Find the number of paths of length 4 between two different vertices in K5​

Mathematics
1 answer:
Mkey [24]2 years ago
4 0

K₅ is the 5-complete graph, with adjacency matrix

A = \begin{bmatrix} 0 & 1 & 1 & 1 & 1 \\ 1 & 0 & 1 & 1 & 1 \\ 1 & 1 & 0 & 1 & 1 \\ 1 & 1 & 1 & 0 & 1 \\ 1 & 1 & 1 & 1 & 0 \end{bmatrix}

The (i, j)-th entry of the matrix A⁴ gives the number of length-4 paths from vertex i to vertex j.
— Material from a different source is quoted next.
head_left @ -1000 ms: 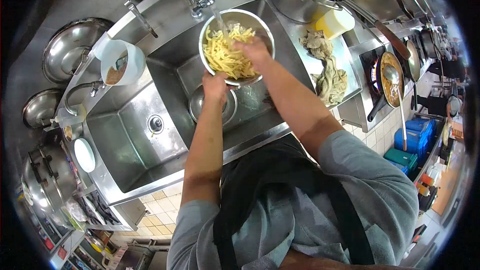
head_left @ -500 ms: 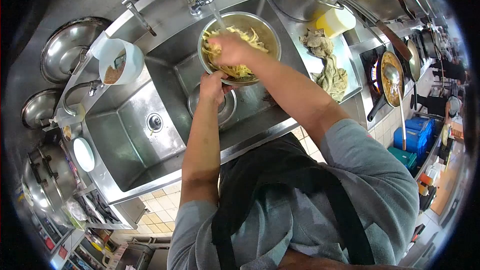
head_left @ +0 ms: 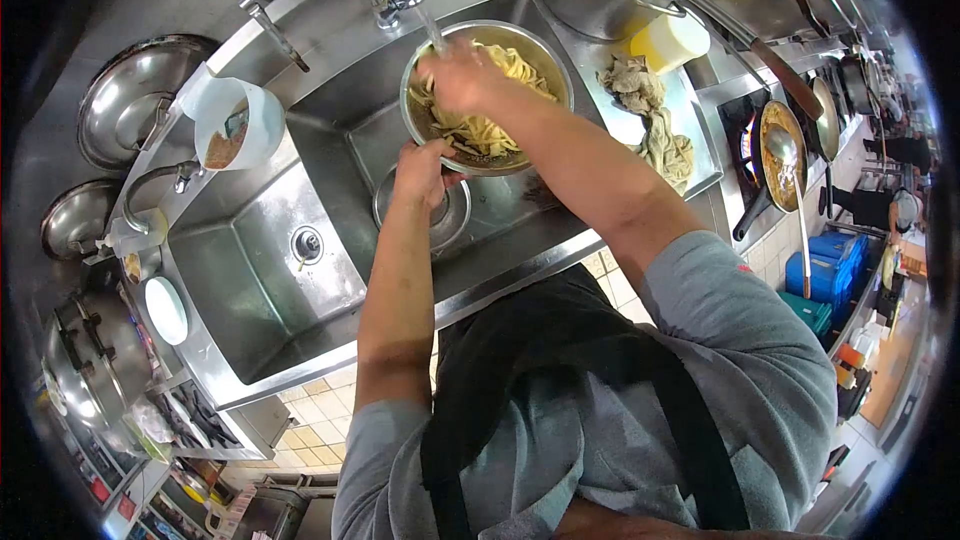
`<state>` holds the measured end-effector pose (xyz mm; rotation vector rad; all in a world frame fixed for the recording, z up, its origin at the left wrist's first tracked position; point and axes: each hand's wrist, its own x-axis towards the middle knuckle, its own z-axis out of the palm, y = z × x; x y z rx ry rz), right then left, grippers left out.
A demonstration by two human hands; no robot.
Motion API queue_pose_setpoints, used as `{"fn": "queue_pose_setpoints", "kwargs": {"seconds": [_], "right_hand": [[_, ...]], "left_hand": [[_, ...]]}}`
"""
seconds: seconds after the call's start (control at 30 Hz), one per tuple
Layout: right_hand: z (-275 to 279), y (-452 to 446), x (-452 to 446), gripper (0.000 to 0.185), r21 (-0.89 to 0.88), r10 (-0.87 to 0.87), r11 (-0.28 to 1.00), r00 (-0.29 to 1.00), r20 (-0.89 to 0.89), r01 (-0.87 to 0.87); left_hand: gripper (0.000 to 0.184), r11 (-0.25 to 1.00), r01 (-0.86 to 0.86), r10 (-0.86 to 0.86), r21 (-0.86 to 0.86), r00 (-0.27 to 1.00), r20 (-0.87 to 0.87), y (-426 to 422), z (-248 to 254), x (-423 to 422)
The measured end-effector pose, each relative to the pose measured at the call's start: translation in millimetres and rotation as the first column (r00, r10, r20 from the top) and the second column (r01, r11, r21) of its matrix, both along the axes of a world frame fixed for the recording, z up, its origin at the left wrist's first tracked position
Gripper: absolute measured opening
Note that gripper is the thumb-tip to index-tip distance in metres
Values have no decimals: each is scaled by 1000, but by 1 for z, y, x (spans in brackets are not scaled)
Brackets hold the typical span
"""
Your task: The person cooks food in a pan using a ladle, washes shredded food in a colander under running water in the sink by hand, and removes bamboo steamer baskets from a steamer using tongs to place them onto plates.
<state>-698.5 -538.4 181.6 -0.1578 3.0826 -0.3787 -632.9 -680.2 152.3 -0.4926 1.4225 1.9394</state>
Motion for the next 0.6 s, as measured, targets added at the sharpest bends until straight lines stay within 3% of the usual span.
{"fn": "queue_pose_setpoints", "kwargs": {"seconds": [0.07,0.1,0.13,0.2,0.23,0.27,0.3,0.33,0.37,0.4,0.47,0.53,0.6], "right_hand": [[-3,-7,11,32,129,388,897,892,233,-423],[1,-8,16,30,124,456,841,812,365,-527],[3,-6,22,30,125,456,840,811,367,-528],[6,9,35,19,-71,390,920,887,248,-385],[-35,26,31,41,-115,323,937,943,-76,-330],[-36,29,32,41,-113,326,936,942,-74,-333],[-34,31,33,57,-255,2,967,997,-77,-22],[-33,33,34,74,-385,-322,878,946,-35,285],[-31,34,30,91,-430,-312,830,935,172,356],[-31,31,28,91,-429,-316,828,933,171,359],[-30,19,22,86,-441,-284,771,868,407,459],[-17,16,16,82,-443,-253,775,863,437,451],[-8,20,13,73,-468,46,855,867,497,223]], "left_hand": [[29,1000,-19,20,3,1000,-7,1,6,-3],[28,999,-42,42,7,999,-9,1,8,-3],[28,999,-43,44,9,999,-8,-1,4,-4],[29,997,-66,68,46,997,-29,-9,-7,-6],[29,996,-69,70,49,997,-27,-9,-8,-5],[31,990,-126,128,59,992,-20,-9,-8,-5],[32,981,-180,181,68,983,-13,-9,-5,-4],[32,982,-176,177,69,984,-13,-5,-3,-3],[35,988,-148,149,41,989,-23,-1,0,-2],[37,993,-120,120,11,992,-33,3,3,-1],[39,996,-92,93,21,995,-37,9,-9,3],[40,998,-48,49,40,998,-35,16,-8,3],[43,993,-80,80,87,997,-1,8,-2,8]]}}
Computing A⁴ isn't so bad:

A^2 =  \begin{bmatrix} 0 & 1 & 1 & 1 & 1 \\ 1 & 0 & 1 & 1 & 1 \\ 1 & 1 & 0 & 1 & 1 \\ 1 & 1 & 1 & 0 & 1 \\ 1 & 1 & 1 & 1 & 0 \end{bmatrix}  \begin{bmatrix} 0 & 1 & 1 & 1 & 1 \\ 1 & 0 & 1 & 1 & 1 \\ 1 & 1 & 0 & 1 & 1 \\ 1 & 1 & 1 & 0 & 1 \\ 1 & 1 & 1 & 1 & 0 \end{bmatrix} =  \begin{bmatrix} 4 & 3 & 3 & 3 & 3 \\ 3 & 4 & 3 & 3 & 3 \\ 3 & 3 & 4 & 3 & 3 \\ 3 & 3 & 3 & 4 & 3 \\ 3 & 3 & 3 & 3 & 4 \end{bmatrix}

A^4 = \begin{bmatrix} 4 & 3 & 3 & 3 & 3 \\ 3 & 4 & 3 & 3 & 3 \\ 3 & 3 & 4 & 3 & 3 \\ 3 & 3 & 3 & 4 & 3 \\ 3 & 3 & 3 & 3 & 4 \end{bmatrix} \begin{bmatrix} 4 & 3 & 3 & 3 & 3 \\ 3 & 4 & 3 & 3 & 3 \\ 3 & 3 & 4 & 3 & 3 \\ 3 & 3 & 3 & 4 & 3 \\ 3 & 3 & 3 & 3 & 4 \end{bmatrix} = \begin{bmatrix} 52 & 51 & 51 & 51 & 51 \\ 51 & 52 & 51 & 51 & 51 \\ 51 & 51 & 52 & 51 & 51 \\ 51 & 51 & 51 & 52 & 51 \\ 51 & 51 & 51 & 51 & 52 \end{bmatrix}

We want the paths between two distinct vertices, so we ignore the entries on the diagonal and take the total of the non-diagonal entries, 20 • 51 = 1020.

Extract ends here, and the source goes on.